§ **DESCRIPTION OF THE TASK**
Lines to restate from the data below: from the one containing "(464, 161): 21.3, -20.8, -37.6" to the one containing "Spatial annotation on", both included. Give them again exactly, and only them.

§ **EXCERPTED RECORDS**
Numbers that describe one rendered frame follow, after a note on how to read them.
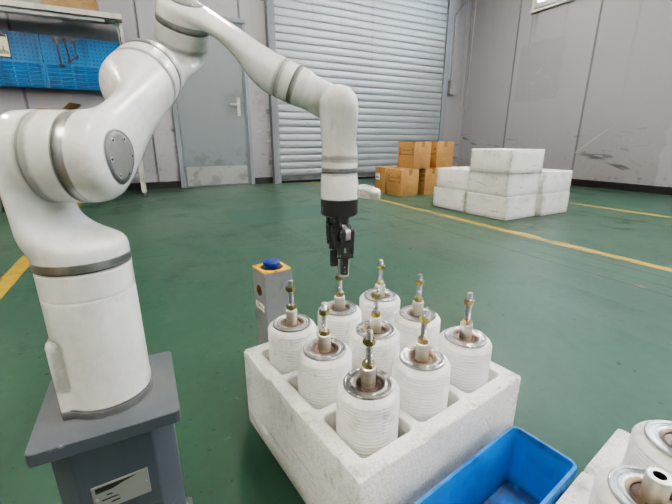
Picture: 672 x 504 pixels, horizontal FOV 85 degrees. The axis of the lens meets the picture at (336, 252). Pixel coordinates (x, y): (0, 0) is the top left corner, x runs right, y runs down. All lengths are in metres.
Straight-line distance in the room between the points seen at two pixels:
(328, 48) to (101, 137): 5.73
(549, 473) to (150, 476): 0.61
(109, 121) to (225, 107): 5.09
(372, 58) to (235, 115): 2.33
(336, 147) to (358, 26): 5.73
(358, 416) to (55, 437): 0.35
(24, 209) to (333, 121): 0.46
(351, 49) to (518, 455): 5.91
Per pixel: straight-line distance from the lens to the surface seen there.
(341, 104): 0.69
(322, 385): 0.65
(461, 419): 0.68
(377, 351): 0.70
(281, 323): 0.76
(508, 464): 0.82
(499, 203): 3.21
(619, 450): 0.72
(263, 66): 0.73
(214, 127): 5.48
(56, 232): 0.46
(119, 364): 0.50
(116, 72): 0.56
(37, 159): 0.44
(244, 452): 0.86
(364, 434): 0.59
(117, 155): 0.44
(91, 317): 0.47
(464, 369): 0.72
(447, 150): 4.66
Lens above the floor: 0.60
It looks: 17 degrees down
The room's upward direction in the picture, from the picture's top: straight up
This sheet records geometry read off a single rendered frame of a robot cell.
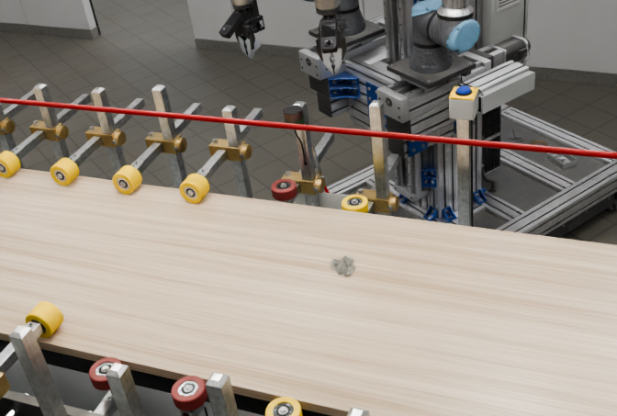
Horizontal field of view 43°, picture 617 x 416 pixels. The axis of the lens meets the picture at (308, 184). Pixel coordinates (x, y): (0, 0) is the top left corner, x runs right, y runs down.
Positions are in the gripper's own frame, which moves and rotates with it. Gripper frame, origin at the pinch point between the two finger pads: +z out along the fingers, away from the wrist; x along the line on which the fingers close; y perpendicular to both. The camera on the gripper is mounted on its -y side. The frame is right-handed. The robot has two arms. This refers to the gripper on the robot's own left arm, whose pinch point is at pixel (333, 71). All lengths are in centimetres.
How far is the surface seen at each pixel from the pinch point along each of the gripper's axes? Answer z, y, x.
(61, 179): 30, -8, 94
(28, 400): 37, -96, 72
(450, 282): 31, -62, -31
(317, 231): 31, -39, 5
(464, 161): 21.3, -20.8, -37.6
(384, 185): 33.5, -14.2, -13.5
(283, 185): 31.1, -15.4, 18.0
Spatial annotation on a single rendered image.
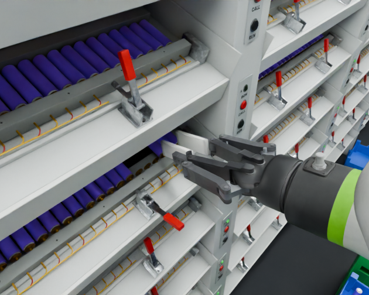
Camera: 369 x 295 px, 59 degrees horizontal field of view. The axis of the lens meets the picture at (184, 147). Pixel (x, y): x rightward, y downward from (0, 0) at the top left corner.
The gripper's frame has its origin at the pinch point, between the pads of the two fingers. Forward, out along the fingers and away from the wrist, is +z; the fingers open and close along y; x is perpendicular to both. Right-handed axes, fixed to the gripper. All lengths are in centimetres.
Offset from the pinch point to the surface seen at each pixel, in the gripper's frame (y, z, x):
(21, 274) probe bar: 29.5, 3.2, 4.1
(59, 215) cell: 21.2, 6.7, 2.3
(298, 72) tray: -52, 5, 6
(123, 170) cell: 8.6, 6.8, 2.0
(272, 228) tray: -58, 17, 81
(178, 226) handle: 9.7, -6.3, 6.8
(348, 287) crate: -39, -20, 67
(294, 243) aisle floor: -69, 12, 96
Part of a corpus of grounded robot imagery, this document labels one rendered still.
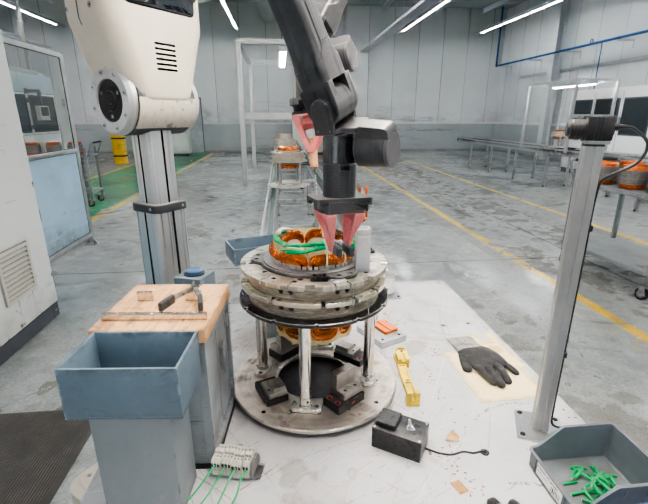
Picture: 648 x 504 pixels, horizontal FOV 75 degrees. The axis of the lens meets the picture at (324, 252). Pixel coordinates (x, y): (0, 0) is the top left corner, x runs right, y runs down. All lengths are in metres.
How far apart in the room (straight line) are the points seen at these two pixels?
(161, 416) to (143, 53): 0.79
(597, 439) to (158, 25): 1.26
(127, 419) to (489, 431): 0.69
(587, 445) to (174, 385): 0.75
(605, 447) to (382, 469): 0.42
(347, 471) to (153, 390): 0.39
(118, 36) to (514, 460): 1.18
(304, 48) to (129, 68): 0.54
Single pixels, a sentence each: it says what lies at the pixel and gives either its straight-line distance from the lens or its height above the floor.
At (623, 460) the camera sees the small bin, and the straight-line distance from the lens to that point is 0.99.
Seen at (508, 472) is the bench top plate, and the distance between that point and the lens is 0.92.
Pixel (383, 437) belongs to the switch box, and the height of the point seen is 0.81.
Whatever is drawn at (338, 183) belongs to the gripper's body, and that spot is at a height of 1.29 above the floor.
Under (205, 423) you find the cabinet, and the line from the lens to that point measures 0.83.
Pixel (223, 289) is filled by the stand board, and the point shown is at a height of 1.07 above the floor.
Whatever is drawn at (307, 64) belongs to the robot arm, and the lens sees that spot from 0.68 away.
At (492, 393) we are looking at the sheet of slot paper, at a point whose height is 0.78.
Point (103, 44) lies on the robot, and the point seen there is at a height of 1.55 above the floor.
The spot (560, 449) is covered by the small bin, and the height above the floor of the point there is 0.81.
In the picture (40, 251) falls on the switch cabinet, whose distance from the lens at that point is 3.48.
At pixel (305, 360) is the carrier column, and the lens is 0.88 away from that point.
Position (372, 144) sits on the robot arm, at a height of 1.35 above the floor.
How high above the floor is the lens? 1.40
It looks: 18 degrees down
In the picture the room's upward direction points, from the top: straight up
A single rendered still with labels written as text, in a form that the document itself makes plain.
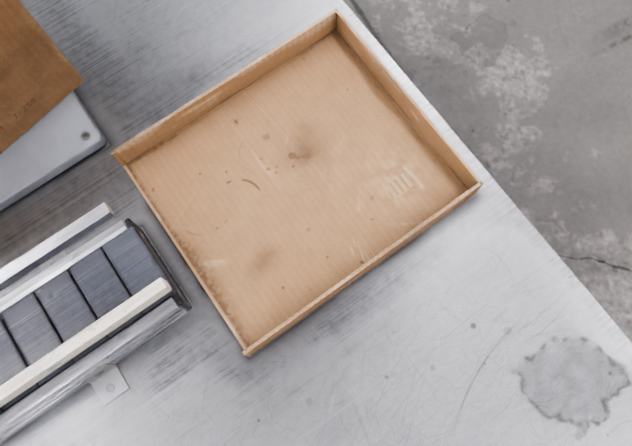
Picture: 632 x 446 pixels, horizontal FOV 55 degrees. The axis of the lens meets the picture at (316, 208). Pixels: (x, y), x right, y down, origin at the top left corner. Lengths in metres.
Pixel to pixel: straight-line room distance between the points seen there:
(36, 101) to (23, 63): 0.06
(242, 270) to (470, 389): 0.26
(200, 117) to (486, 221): 0.34
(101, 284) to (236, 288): 0.14
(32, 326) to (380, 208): 0.37
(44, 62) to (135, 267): 0.23
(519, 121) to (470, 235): 1.03
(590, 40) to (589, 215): 0.50
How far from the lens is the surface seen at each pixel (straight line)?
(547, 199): 1.63
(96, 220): 0.57
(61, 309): 0.65
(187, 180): 0.69
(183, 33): 0.78
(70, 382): 0.65
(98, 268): 0.64
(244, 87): 0.72
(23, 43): 0.67
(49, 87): 0.73
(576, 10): 1.90
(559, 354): 0.68
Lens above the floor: 1.47
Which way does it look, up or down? 74 degrees down
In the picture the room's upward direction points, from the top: 4 degrees counter-clockwise
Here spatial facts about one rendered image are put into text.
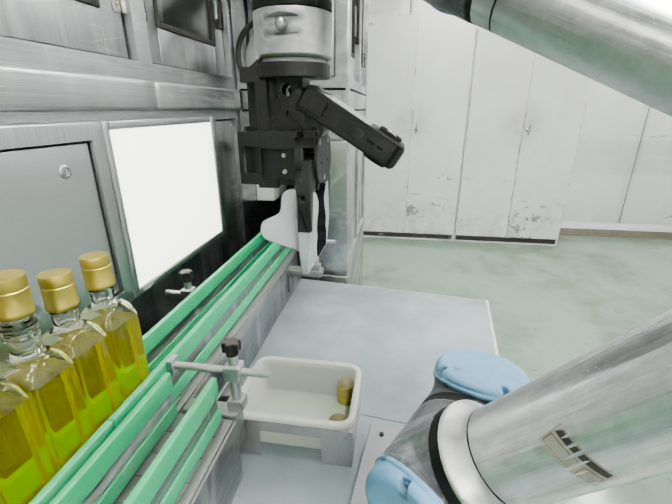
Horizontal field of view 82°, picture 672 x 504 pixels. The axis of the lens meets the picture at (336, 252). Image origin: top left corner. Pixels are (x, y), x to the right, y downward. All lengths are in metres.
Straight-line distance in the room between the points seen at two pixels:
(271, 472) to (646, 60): 0.73
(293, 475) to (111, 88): 0.75
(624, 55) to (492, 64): 3.77
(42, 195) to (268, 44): 0.44
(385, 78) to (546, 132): 1.60
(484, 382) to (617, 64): 0.34
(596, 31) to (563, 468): 0.33
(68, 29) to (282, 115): 0.52
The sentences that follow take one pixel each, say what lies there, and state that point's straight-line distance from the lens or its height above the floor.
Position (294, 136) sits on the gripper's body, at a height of 1.31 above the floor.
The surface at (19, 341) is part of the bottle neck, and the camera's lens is 0.52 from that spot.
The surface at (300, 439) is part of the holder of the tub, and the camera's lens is 0.76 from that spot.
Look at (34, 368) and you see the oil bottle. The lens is 0.53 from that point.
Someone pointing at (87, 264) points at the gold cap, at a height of 1.16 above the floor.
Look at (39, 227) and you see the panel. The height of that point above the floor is 1.18.
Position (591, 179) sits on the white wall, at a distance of 5.03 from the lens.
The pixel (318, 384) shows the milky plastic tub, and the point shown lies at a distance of 0.87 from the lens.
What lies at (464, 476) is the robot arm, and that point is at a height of 1.05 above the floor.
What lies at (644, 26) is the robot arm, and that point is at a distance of 0.41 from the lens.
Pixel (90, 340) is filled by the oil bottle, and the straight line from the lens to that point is 0.57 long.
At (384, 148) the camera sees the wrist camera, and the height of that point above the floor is 1.30.
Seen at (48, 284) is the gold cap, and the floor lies 1.15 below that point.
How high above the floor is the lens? 1.34
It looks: 20 degrees down
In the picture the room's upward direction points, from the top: straight up
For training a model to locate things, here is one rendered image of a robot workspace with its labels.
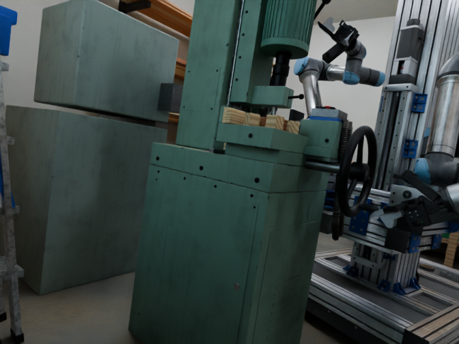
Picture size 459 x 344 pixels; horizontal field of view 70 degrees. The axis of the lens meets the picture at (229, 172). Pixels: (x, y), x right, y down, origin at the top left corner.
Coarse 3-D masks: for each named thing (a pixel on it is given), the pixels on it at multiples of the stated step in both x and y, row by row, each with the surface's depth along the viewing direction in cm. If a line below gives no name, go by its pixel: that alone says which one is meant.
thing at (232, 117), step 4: (228, 112) 101; (232, 112) 101; (236, 112) 102; (228, 116) 101; (232, 116) 101; (236, 116) 103; (240, 116) 104; (244, 116) 106; (228, 120) 101; (232, 120) 102; (236, 120) 103; (240, 120) 105; (240, 124) 105
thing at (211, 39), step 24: (216, 0) 126; (240, 0) 123; (192, 24) 134; (216, 24) 126; (192, 48) 134; (216, 48) 126; (192, 72) 133; (216, 72) 125; (192, 96) 132; (216, 96) 125; (192, 120) 132; (216, 120) 125; (192, 144) 132; (216, 144) 126
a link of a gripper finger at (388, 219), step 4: (376, 212) 97; (380, 212) 96; (396, 212) 94; (400, 212) 93; (372, 216) 99; (380, 216) 97; (384, 216) 96; (388, 216) 95; (392, 216) 95; (396, 216) 94; (400, 216) 93; (384, 220) 96; (388, 220) 95; (392, 220) 95; (388, 224) 95; (392, 224) 95
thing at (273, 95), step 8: (256, 88) 122; (264, 88) 120; (272, 88) 118; (280, 88) 116; (288, 88) 117; (256, 96) 122; (264, 96) 120; (272, 96) 118; (280, 96) 116; (256, 104) 123; (264, 104) 120; (272, 104) 118; (280, 104) 116; (288, 104) 119
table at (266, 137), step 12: (228, 132) 102; (240, 132) 99; (252, 132) 96; (264, 132) 94; (276, 132) 93; (288, 132) 99; (240, 144) 99; (252, 144) 96; (264, 144) 94; (276, 144) 94; (288, 144) 100; (300, 144) 106; (324, 156) 104; (336, 156) 107
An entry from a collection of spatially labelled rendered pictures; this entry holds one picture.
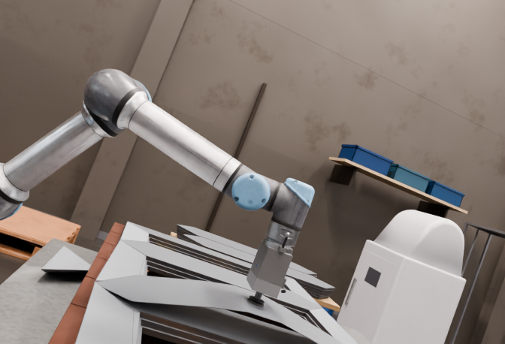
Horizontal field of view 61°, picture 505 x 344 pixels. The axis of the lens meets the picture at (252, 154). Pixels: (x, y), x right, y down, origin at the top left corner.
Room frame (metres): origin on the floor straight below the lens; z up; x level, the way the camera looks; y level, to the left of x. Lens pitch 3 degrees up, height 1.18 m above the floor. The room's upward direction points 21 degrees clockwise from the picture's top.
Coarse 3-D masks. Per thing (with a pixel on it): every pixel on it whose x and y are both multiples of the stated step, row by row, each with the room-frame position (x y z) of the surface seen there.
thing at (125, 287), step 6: (126, 276) 1.04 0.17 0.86; (132, 276) 1.05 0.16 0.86; (108, 282) 0.98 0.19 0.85; (114, 282) 0.99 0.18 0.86; (120, 282) 0.99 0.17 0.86; (126, 282) 1.00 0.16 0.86; (132, 282) 1.01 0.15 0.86; (108, 288) 0.94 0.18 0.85; (114, 288) 0.95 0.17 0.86; (120, 288) 0.96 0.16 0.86; (126, 288) 0.96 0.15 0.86; (132, 288) 0.97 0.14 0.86; (120, 294) 0.92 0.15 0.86; (126, 294) 0.93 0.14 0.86; (132, 294) 0.93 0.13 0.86; (132, 300) 0.90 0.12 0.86
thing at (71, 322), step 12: (120, 228) 1.67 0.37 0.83; (108, 240) 1.44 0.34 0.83; (108, 252) 1.31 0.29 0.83; (96, 264) 1.16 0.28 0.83; (96, 276) 1.07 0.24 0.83; (84, 288) 0.97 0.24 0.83; (72, 300) 0.89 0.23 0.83; (84, 300) 0.91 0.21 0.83; (72, 312) 0.84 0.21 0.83; (84, 312) 0.85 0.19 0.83; (60, 324) 0.77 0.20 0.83; (72, 324) 0.79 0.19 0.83; (60, 336) 0.73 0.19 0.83; (72, 336) 0.75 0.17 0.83
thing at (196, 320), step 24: (168, 240) 1.68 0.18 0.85; (144, 264) 1.24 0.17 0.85; (168, 264) 1.35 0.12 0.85; (216, 264) 1.71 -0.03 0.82; (288, 288) 1.67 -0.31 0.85; (144, 312) 0.90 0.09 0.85; (168, 312) 0.95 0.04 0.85; (192, 312) 1.01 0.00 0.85; (216, 312) 1.07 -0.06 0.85; (168, 336) 0.90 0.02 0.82; (192, 336) 0.92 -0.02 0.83; (216, 336) 0.93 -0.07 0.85; (240, 336) 0.98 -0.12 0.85; (264, 336) 1.03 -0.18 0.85; (288, 336) 1.10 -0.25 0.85
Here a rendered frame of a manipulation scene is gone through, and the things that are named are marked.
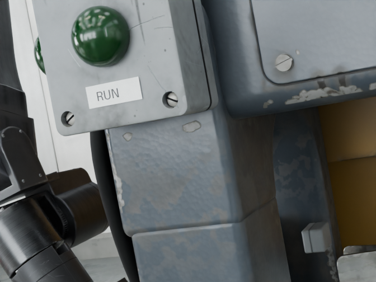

§ **OUTPUT BELOW**
(464, 161): 21.3, -20.8, -37.6
(384, 185): 33.5, -14.2, -13.5
(283, 185): 31.1, -15.4, 18.0
Spatial annotation on a single rendered image.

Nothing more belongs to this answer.